#### Given data:

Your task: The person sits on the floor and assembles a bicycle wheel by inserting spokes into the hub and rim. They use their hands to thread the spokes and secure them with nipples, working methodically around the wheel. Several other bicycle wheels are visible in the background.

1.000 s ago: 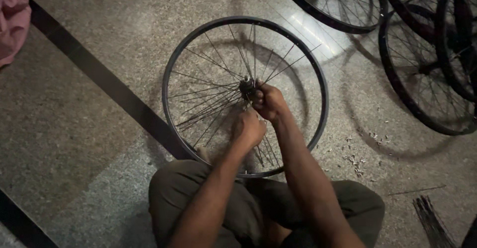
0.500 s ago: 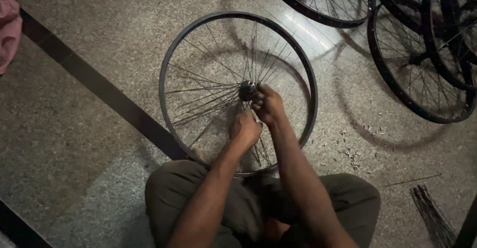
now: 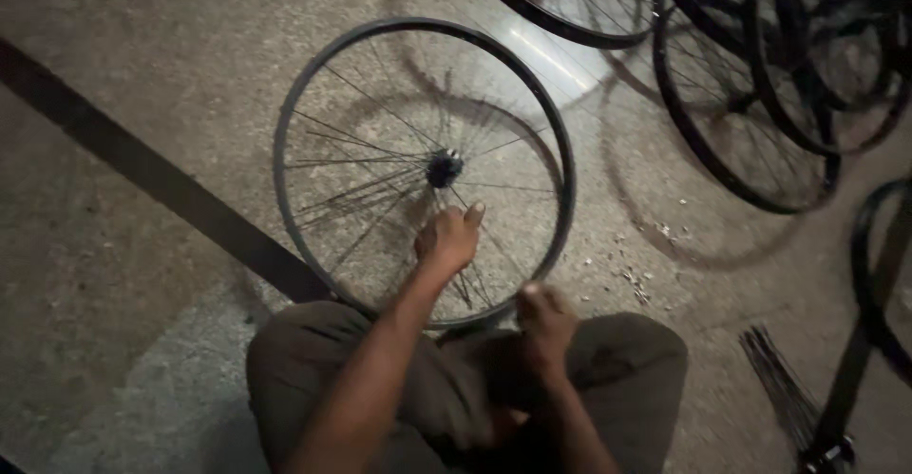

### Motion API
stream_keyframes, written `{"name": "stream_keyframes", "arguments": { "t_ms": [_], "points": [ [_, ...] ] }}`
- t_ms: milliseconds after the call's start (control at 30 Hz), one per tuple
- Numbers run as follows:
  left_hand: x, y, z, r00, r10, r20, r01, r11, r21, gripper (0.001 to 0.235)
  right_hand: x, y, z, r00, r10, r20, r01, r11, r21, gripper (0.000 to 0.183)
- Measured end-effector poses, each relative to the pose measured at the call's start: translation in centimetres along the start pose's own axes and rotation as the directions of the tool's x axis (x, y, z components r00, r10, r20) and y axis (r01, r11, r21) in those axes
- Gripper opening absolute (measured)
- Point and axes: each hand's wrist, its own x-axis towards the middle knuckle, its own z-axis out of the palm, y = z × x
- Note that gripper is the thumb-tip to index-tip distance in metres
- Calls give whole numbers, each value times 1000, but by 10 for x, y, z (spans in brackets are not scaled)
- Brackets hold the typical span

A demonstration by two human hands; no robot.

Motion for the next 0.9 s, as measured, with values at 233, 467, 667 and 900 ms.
{"name": "stream_keyframes", "arguments": {
  "t_ms": [233, 467, 667, 900],
  "points": [
    [20, -42, 65, 992, 122, 1, -122, 990, -75, 31, 23, 14, -36, 875, -214, 434, 411, 802, -434, 10],
    [46, -118, 161, 611, 455, 649, -773, 520, 363, 33, 37, 29, -59, 875, 173, 452, -439, 676, 592, 29],
    [30, -112, 138, 848, 334, 411, -269, 940, -210, 28, 50, 32, -68, 972, 139, 192, -236, 616, 751, 28],
    [-42, -38, 61, 851, 233, 471, 52, 854, -517, 20, 58, 19, -72, 991, 129, 39, -117, 686, 719, 30]
  ]
}}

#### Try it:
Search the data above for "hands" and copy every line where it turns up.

#### Result below:
Your task: The person sits on the floor and assembles a bicycle wheel by inserting spokes into the hub and rim. They use their hands to thread the spokes and secure them with nipples, working methodically around the wheel. Several other bicycle wheels are visible in the background.
A demonstration by two human hands; no robot.

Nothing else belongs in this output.